Bien sûr, passer de l’apaisement à l’abrasif, du doux au grossier, est un incontournable du rock'n'roll. Mais ce qui rend Clark si fascinante, c’est la qualité des ingrédients fournis pour ces contrastes. Lorsqu'elle veut attirer l'auditeur au pays des rêves, elle ne s'appuie pas sur des astuces de production, mais sur des accords aussi agréables que narcotiques. Lorsqu'elle veut réveiller son auditeur, elle n'a pas besoin de tourner rapidement le bouton du volume car la qualité dérangeante de l'harmonie et du rythme décalés est suffisamment entraînante. En apportant une composition sophistiquée au mouvement indie-rock, Clark a créé un nouveau type de musique, une musique qui séduit par le bricolage et mord par la surprise.

«Réunir ces éléments lisses et durs me semble très naturel», m'a confié Clark au-dessus de sa salade de chou frisé dans un restaurant sud-américain à Dallas. C'est une brune de longue date, mais en ce jour d'août, ses cheveux blonds et bouclés se hérissaient sous sa casquette de baseball en tweed gris. «Cela me semble tout à fait logique, car je peux ressentir ce contraste personnellement. Le calme serein et l'agression hérissée coexistent en moi, il est donc logique de les mettre dans ma musique; J'essaie d'épouser ces deux-là.

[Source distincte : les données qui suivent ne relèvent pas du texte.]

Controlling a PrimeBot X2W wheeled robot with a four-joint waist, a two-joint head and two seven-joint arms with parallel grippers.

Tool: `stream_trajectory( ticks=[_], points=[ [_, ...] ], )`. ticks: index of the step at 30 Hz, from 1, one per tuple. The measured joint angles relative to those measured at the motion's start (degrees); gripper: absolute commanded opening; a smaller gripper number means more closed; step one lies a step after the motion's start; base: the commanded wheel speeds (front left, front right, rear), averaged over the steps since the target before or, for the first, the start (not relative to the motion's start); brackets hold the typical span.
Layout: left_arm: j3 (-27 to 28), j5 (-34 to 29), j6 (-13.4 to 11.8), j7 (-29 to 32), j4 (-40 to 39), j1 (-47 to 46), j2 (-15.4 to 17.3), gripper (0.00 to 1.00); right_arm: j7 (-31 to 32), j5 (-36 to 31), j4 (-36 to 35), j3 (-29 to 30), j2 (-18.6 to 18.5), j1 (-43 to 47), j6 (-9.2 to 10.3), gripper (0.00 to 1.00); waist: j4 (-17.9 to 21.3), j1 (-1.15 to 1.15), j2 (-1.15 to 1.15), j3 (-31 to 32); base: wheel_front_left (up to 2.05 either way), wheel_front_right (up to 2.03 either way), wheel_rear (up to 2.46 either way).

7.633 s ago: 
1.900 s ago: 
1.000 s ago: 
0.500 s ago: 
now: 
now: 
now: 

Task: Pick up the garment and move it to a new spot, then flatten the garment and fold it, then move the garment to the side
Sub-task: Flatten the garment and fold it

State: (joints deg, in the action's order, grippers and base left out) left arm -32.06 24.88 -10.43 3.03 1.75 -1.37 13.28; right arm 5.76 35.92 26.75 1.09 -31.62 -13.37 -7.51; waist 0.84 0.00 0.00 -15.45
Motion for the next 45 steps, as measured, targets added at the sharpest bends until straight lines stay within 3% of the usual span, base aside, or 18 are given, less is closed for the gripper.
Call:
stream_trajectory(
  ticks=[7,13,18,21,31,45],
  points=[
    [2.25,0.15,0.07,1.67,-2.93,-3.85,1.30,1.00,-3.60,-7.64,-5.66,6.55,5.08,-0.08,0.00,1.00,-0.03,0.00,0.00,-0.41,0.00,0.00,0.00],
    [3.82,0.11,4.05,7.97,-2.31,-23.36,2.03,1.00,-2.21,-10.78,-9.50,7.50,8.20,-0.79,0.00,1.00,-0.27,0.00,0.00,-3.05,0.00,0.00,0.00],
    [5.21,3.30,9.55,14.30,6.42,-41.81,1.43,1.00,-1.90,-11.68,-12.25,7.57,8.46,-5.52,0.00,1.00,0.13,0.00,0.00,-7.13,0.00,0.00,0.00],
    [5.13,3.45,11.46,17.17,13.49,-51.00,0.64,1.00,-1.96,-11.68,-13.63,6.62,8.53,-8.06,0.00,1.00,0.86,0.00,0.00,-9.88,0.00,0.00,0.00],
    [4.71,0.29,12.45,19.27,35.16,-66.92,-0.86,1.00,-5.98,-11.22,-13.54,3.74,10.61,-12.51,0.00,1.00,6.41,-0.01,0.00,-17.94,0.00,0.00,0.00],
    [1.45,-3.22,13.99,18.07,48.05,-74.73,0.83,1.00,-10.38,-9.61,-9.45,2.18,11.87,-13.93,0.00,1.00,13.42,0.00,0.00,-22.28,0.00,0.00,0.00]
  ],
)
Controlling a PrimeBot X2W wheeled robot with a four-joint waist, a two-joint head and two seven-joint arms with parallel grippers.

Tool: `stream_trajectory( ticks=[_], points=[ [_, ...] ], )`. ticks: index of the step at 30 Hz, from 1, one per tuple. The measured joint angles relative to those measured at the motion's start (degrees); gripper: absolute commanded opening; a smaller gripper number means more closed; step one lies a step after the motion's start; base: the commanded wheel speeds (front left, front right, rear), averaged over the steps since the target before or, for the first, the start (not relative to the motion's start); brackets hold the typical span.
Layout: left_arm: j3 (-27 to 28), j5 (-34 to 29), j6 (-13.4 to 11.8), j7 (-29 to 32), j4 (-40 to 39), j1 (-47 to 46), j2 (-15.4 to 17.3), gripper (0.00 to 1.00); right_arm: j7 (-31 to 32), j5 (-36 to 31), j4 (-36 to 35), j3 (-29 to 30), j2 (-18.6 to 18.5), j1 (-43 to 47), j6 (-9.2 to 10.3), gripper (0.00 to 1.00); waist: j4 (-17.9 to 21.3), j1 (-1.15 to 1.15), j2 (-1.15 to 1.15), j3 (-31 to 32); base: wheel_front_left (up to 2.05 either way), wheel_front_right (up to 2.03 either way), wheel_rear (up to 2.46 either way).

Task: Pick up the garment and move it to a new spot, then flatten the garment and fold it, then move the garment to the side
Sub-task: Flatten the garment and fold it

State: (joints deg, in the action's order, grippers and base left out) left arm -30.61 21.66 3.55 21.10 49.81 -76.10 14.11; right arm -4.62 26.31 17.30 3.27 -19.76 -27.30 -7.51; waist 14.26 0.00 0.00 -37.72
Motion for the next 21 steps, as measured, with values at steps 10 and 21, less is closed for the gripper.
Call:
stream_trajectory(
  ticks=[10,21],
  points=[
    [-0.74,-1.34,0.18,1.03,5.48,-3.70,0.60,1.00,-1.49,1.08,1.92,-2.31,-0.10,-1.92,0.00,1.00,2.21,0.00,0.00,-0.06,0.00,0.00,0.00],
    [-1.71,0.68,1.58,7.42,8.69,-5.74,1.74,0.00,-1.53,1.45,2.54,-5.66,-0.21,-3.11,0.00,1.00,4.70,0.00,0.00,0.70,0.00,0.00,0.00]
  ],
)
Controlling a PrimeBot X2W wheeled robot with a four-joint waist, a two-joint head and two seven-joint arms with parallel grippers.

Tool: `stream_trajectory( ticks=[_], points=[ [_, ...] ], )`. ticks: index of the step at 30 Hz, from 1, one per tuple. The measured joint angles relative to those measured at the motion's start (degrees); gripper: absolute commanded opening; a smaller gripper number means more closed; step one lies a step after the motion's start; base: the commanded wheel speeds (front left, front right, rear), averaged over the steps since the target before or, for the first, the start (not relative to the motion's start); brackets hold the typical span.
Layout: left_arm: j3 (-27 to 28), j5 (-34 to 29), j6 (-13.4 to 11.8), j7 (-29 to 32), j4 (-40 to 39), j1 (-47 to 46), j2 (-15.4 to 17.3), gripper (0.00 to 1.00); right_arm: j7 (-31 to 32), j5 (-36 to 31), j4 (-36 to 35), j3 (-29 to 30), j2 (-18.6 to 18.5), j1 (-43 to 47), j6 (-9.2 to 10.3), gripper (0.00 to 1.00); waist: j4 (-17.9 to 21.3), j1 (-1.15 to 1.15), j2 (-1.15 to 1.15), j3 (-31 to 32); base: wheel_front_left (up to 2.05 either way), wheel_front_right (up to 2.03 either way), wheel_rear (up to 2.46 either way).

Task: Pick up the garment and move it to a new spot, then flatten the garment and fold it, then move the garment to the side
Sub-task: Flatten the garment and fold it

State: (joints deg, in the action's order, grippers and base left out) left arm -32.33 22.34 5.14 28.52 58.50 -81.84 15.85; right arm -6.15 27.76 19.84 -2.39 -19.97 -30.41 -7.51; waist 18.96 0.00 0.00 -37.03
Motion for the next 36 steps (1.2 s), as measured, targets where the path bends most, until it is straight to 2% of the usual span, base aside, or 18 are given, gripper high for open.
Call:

Clark garde un appartement au centre-ville de Manhattan (où elle a rencontré David Byrne, son collaborateur du LP 2012, Love This Giant ). Mais elle est née à Tulsa et a passé la plus grande partie de son enfance dans la région de Dallas, près du milieu du barbecue et de la tondeuse autoportée, faisant la satire de l'émission de dessins animés de la chaîne Fox TV «King of the Hill». Elle séjournait chez sa mère à Richardson., une banlieue proche de Dallas, pendant qu’elle enregistrait son quatrième album solo.

Les deux pôles jumeaux de la Bohême et de la banlieue ont façonné son éducation et alimenté sa musique, mais contrairement à tant de jeunes artistes, elle reconnaît facilement la seconde moitié de l’équation. Elle aime toujours rester chez sa mère et rendre visite à ses deux sœurs à proximité. Les parties les plus calmes et les plus jolies de sa musique ne seraient pas si séduisantes si elle n'avait pas l'affection sincère pour la quiétude et la beauté, idéales pour les banlieues, et si le savoir-faire méticuleux de sa musique n'avait pas évolué sans une éthique de travail traditionnelle. .

«J'aborde mon travail comme un travail de jour», m'a-t-elle dit. «Si vous êtes écrivain, vous devez écrire. Si vous êtes musicien, vous devez faire de la musique. J'ai beaucoup écrit ce nouvel album dans un hangar situé derrière la maison de mon ami, au sud d'Austin. J'y allais tous les matins comme si j'allais au travail. Je voulais aller quelque part pour écrire que ce n'était pas New York. C'était en février et je voulais être dans un endroit chaud. Quand j'ai écrit Strange Mercy [sorti en 2011], j'ai fait quelque chose de similaire à Seattle. ”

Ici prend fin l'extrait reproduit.